What you will do:
Among the entries below, extract exactly the lines that run from the one with "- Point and" through the one with "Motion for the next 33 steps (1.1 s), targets", both ends included.

*** Opening Given information ***

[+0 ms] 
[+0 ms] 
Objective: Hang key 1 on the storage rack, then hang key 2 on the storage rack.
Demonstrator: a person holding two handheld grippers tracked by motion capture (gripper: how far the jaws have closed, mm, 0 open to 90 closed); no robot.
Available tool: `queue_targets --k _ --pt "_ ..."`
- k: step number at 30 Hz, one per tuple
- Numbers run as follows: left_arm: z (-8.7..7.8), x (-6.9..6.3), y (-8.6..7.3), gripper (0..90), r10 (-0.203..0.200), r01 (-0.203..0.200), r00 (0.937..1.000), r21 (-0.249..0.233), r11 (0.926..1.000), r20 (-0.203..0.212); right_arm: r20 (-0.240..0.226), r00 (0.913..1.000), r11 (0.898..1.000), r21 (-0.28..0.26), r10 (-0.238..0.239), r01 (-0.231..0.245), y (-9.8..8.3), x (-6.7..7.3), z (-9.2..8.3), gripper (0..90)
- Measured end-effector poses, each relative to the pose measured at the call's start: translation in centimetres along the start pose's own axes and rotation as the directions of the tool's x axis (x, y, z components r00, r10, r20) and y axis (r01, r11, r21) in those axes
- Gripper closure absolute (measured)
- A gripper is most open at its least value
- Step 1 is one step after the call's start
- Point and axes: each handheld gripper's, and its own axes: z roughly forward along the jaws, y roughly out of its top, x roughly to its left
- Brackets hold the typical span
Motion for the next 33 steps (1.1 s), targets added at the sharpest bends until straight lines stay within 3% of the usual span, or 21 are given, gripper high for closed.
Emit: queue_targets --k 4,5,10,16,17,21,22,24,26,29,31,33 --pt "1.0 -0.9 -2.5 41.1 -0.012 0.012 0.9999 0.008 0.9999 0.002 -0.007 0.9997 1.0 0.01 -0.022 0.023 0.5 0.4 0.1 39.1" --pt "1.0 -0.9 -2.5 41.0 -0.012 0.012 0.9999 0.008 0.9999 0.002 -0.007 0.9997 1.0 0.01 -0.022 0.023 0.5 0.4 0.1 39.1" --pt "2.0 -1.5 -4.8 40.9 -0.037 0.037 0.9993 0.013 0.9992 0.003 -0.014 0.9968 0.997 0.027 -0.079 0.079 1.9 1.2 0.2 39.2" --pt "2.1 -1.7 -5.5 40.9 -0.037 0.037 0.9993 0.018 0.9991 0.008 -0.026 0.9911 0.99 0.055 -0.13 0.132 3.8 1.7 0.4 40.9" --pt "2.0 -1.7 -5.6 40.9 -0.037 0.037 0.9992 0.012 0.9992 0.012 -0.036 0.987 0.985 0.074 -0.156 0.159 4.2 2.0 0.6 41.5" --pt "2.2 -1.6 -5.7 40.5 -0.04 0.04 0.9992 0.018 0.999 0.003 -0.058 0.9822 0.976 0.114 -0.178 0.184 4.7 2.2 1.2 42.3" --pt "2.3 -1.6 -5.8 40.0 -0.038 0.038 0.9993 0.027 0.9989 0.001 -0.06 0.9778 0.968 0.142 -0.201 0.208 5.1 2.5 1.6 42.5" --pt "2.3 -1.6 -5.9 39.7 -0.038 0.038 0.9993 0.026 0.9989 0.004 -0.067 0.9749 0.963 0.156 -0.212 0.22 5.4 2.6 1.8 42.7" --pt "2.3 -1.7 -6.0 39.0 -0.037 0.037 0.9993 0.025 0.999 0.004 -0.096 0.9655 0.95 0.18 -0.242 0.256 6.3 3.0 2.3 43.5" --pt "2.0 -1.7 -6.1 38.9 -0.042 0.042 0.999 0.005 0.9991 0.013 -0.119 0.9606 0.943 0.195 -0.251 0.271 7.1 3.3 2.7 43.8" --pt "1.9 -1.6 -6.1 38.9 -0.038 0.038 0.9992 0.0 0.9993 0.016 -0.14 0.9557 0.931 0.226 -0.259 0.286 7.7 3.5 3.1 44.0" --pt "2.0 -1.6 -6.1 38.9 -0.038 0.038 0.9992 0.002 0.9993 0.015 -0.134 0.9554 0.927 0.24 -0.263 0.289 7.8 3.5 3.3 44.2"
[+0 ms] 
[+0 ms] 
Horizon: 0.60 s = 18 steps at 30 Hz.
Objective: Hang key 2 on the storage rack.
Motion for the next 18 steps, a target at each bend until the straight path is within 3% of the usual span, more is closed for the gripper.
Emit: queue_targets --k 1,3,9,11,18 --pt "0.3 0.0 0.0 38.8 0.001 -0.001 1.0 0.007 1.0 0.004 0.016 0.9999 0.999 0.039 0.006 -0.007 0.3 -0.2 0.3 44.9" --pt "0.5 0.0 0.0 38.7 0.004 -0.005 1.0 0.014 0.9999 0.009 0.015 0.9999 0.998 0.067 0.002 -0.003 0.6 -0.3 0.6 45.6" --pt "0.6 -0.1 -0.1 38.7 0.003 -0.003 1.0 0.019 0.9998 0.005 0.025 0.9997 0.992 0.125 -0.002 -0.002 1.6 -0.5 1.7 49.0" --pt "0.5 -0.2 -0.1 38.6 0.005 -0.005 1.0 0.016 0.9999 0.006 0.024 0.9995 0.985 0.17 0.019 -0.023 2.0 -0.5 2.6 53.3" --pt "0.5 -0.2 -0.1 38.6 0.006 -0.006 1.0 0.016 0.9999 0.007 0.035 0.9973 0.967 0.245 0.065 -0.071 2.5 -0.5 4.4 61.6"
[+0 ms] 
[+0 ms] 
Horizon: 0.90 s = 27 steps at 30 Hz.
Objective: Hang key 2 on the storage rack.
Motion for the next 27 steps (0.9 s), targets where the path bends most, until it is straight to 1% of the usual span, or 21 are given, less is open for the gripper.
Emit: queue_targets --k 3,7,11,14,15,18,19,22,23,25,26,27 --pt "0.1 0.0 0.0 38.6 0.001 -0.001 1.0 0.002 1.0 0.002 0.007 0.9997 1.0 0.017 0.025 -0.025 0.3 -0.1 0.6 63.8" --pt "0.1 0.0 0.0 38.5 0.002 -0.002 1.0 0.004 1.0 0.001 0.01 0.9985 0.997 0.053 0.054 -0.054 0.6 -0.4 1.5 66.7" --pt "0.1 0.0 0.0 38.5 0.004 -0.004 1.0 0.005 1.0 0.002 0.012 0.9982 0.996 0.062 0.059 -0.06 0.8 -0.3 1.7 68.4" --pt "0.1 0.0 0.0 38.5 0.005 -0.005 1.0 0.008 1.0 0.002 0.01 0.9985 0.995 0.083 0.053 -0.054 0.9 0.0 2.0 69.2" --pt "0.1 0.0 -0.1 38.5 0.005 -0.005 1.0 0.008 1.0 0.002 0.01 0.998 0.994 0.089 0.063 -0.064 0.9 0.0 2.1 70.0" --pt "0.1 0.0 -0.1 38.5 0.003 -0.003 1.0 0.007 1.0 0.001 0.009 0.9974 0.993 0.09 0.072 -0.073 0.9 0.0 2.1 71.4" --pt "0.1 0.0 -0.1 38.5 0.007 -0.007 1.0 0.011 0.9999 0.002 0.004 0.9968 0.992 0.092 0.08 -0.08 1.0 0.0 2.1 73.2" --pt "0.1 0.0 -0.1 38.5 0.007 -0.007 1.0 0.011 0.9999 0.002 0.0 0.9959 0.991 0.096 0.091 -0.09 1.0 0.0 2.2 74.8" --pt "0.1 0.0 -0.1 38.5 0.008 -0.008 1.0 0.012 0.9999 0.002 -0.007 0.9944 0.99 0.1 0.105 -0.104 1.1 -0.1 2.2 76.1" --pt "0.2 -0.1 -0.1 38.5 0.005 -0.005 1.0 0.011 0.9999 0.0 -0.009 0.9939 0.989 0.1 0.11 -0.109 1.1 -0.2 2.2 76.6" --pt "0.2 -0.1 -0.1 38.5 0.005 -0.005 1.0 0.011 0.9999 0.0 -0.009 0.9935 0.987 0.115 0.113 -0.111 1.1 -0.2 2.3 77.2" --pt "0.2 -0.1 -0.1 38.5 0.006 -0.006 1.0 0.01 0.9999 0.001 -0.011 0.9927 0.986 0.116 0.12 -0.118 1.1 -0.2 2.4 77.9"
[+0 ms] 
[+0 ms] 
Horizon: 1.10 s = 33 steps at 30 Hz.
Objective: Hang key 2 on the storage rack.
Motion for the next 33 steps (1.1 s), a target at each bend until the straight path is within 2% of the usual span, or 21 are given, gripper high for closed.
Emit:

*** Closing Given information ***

Reply to the exercise:
- Point and axes: each handheld gripper's, and its own axes: z roughly forward along the jaws, y roughly out of its top, x roughly to its left
- Brackets hold the typical span
Motion for the next 33 steps (1.1 s), targets added at the sharpest bends until straight lines stay within 3% of the usual span, or 21 are given, gripper high for closed.

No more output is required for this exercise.